Material to process:
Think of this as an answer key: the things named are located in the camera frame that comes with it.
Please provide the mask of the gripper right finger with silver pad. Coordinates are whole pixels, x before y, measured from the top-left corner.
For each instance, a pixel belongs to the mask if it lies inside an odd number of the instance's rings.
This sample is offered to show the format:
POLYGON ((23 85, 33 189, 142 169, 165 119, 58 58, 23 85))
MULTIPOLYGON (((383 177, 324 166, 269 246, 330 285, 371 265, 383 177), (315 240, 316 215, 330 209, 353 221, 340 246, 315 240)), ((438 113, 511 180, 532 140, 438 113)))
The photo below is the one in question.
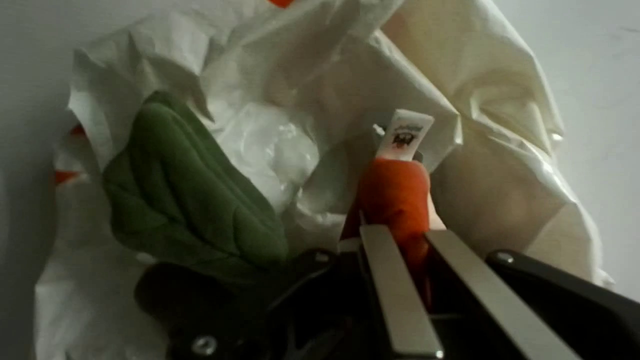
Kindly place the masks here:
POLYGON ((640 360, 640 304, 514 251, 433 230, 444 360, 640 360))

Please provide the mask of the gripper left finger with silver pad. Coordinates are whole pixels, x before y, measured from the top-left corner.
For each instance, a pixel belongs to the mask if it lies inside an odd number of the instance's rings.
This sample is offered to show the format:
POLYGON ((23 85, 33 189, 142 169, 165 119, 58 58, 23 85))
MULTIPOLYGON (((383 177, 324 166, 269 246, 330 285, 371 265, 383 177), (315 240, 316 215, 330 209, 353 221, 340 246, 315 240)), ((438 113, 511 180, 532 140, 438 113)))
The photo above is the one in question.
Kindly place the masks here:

==

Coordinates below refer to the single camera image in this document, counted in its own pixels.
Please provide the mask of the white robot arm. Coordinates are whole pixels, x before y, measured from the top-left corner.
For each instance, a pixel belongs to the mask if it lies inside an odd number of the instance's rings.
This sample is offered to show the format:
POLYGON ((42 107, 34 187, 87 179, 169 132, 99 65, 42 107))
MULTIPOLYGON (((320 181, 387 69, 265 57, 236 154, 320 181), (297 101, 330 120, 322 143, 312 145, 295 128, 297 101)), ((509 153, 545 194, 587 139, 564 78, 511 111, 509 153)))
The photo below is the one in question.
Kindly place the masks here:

Description of the task: Copy each line above that contains the string "Please".

Answer to the exercise:
Please provide the mask of the gripper right finger with silver pad. Coordinates are whole pixels, x before y, measured from the top-left corner.
Please provide the mask of the gripper left finger with silver pad. Coordinates are whole pixels, x before y, measured from the top-left corner.
Please provide the mask of the white robot arm. Coordinates are whole pixels, x before y, measured from the top-left corner.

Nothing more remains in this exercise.